実施例と比較例における、各成分の配合割合と評価結果を下記表1~3に示す。なお、下記表1~3の配合量は、特に断りのない限り質量部を意味し、空欄は配合なしを意味する。
Figure 2022093978000001
Figure 2022093978000002
Figure 2022093978000003
上記表1~3に示すように、ポリオール(A)を含む主剤と、有機イソシアネート化合物及び/またはイソシアネート基含有ウレタンプレポリマーであるイソシアネート基含有化合物(B)を含む硬化剤と、脂肪酸エステル(C)と、を含む実施例1~14では、23℃、50%相対湿度の雰囲気下で、膨れ試験の結果が高さ8.5mm以下であり、優れた発泡抑制効果によって膨れが抑制された。
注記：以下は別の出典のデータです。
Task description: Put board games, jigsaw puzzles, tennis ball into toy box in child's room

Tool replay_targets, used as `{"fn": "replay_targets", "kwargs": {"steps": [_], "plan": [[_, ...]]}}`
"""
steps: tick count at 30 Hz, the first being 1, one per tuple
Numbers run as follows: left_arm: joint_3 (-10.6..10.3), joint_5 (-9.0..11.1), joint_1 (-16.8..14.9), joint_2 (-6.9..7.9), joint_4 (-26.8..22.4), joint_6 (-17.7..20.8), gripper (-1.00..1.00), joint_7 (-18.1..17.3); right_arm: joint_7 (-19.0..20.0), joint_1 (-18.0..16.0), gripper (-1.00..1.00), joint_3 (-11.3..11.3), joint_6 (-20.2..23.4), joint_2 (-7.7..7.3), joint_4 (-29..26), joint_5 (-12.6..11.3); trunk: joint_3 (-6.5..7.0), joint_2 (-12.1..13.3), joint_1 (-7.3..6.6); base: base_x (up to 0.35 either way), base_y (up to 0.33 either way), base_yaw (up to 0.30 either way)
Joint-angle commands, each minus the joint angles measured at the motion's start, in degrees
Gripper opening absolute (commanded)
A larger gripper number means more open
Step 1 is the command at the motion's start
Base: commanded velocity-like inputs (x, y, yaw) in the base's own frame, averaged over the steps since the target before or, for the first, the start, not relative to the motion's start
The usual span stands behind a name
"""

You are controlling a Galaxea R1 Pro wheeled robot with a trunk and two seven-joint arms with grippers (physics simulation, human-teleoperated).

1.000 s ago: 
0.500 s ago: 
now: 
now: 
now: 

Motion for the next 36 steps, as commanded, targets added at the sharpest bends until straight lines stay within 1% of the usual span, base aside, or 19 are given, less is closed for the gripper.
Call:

従って、実施例1~14では、高温多湿の雰囲気下や含水率の高い被着体に対して、優れた発泡抑制効果が得られることが判明した。また、実施例1~14では、概ね従来と同等の指触乾燥時間が得られた。また、実施例1~14では、ゴム物性も従来よりも優れており、本発明の二液型硬化性組成物を施与した部位における部材の動きに対して優れた追従性を得ることができることが判明した。
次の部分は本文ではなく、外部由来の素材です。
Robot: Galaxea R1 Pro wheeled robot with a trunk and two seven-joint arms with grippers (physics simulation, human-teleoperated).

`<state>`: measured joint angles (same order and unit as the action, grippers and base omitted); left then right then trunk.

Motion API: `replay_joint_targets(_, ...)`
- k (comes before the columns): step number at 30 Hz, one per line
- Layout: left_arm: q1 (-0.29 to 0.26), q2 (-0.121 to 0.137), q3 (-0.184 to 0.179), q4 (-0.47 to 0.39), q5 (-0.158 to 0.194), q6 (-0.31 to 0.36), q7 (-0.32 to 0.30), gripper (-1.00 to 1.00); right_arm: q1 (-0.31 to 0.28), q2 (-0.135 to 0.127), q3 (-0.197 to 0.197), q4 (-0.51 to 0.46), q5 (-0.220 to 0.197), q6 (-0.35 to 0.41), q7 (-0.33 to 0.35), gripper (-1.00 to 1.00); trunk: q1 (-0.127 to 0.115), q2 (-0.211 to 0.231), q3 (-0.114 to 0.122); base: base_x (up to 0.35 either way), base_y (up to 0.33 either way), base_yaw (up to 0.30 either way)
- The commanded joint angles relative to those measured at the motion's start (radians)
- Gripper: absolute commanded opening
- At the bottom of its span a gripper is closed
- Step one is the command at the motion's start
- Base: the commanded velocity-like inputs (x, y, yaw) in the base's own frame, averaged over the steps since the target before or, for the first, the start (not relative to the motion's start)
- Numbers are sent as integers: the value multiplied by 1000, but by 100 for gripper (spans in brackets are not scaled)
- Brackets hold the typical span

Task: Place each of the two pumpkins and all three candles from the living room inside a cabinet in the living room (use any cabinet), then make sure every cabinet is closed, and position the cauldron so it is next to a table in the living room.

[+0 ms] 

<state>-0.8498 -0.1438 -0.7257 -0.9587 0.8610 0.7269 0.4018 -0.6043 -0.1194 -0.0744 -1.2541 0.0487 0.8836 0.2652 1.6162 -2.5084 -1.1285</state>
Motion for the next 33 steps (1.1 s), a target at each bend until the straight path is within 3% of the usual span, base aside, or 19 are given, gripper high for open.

特に、ポリオール(A)100質量部に対して脂肪酸エステル(C)を40質量部以上含む実施例2、4は、ポリオール(A)100質量部に対して脂肪酸エステル(C)を40質量部未満含む実施例3と比較して、膨れがさらに低減した。また、実施例2と実施例8の比較から、脂肪酸メチルエステルは脂肪酸エチルエステルよりも膨れがさらに低減した。
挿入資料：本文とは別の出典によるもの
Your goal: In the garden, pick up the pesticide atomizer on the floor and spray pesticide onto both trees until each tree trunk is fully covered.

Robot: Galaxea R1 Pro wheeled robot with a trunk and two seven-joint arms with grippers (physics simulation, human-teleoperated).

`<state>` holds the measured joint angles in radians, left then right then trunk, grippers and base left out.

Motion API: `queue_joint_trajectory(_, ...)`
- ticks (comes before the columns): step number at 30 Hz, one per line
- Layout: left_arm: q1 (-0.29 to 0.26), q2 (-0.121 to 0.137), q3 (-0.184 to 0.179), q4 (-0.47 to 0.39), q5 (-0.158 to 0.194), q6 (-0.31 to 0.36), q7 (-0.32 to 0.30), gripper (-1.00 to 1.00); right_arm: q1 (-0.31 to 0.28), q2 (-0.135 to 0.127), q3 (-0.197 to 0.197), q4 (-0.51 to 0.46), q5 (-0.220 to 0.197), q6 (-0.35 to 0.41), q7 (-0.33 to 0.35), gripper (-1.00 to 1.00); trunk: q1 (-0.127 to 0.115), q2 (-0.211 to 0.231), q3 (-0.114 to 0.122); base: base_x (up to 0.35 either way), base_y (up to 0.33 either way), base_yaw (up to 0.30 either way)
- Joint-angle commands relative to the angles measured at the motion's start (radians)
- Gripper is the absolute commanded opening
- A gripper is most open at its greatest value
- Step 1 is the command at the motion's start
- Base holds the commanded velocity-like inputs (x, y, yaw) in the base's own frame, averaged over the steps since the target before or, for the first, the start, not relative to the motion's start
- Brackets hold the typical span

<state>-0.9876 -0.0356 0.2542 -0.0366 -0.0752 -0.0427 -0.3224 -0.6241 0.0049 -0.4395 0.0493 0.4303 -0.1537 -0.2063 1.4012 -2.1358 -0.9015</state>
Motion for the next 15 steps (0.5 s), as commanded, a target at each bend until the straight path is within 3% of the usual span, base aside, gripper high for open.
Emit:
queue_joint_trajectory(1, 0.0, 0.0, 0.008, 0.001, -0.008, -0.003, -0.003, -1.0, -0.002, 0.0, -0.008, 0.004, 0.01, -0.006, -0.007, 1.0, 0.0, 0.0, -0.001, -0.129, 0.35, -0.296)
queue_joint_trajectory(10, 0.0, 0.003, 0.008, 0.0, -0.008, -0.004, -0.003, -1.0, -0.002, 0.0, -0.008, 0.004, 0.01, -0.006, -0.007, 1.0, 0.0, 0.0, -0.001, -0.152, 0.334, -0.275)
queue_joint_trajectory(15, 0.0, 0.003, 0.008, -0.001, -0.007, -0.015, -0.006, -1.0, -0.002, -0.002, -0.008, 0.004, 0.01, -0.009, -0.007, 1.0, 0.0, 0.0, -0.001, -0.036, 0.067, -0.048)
また、実施例2と実施例13、14の比較から、イソシアネート基含有化合物(B)として、有機イソシアネート化合物を配合するよりもイソシアネート基含有ウレタンプレポリマーを配合する方が、膨れがより低減した。
一方で、脂肪酸エステルを配合しなかった比較例1~5では、いずれも、膨れ試験の高さが9.0mm以上であり、優れた発泡抑制効果を得ることができなかった。
本発明の二液型硬化性組成物は、高温多湿の雰囲気下や含水率の高い被着体に対して使用する際にも優れた発泡抑制効果が得られるので、広汎な分野で利用可能であり、例えば、路面の補修等、温度や湿度といった環境の変化に対応する必要がある分野で利用価値が高い。

Claims (10)

  1. ポリオール(A)を含む主剤と、有機イソシアネート化合物及び/またはイソシアネート基含有ウレタンプレポリマーであるイソシアネート基含有化合物(B)を含む硬化剤と、脂肪酸エステル(C)と、を含む二液型硬化性組成物。
  2. 前記ポリオール(A)が、ヒマシ油系ポリオールを含む請求項1に記載の二液型硬化性組成物。
  3. 前記ポリオール(A)が、ポリオキシアルキレン系ポリオールを含む請求項1に記載の二液型硬化性組成物。
  4. 前記脂肪酸エステル(C)の脂肪酸の炭素数が、3以上25以下である請求項1乃至3のいずれか1項に記載の二液型硬化性組成物。
  5. 前記脂肪酸エステル(C)が、脂肪酸メチルエステルである請求項1乃至4のいずれか1項に記載の二液型硬化性組成物。
  6. 前記ポリオール(A)100質量部に対して、前記脂肪酸エステル(C)を20質量部以上200質量部以下含む請求項1乃至5のいずれか1項に記載の二液型硬化性組成物。
  7. 前記ポリオール(A)100質量部に対して、前記脂肪酸エステル(C)を40質量部以上200質量部以下含む請求項1乃至5のいずれか1項に記載の二液型硬化性組成物。
  8. イソシアネート基含有化合物(B)が、イソシアネート基含有ウレタンプレポリマーである請求項1乃至7のいずれか1項に記載の二液型硬化性組成物。
  9. 路面補修用である請求項1乃至8のいずれか1項に記載の二液型硬化性組成物。
  10. 請求項1乃至9のいずれか1項に記載の二液型硬化性組成物を含む二液型路面補修剤。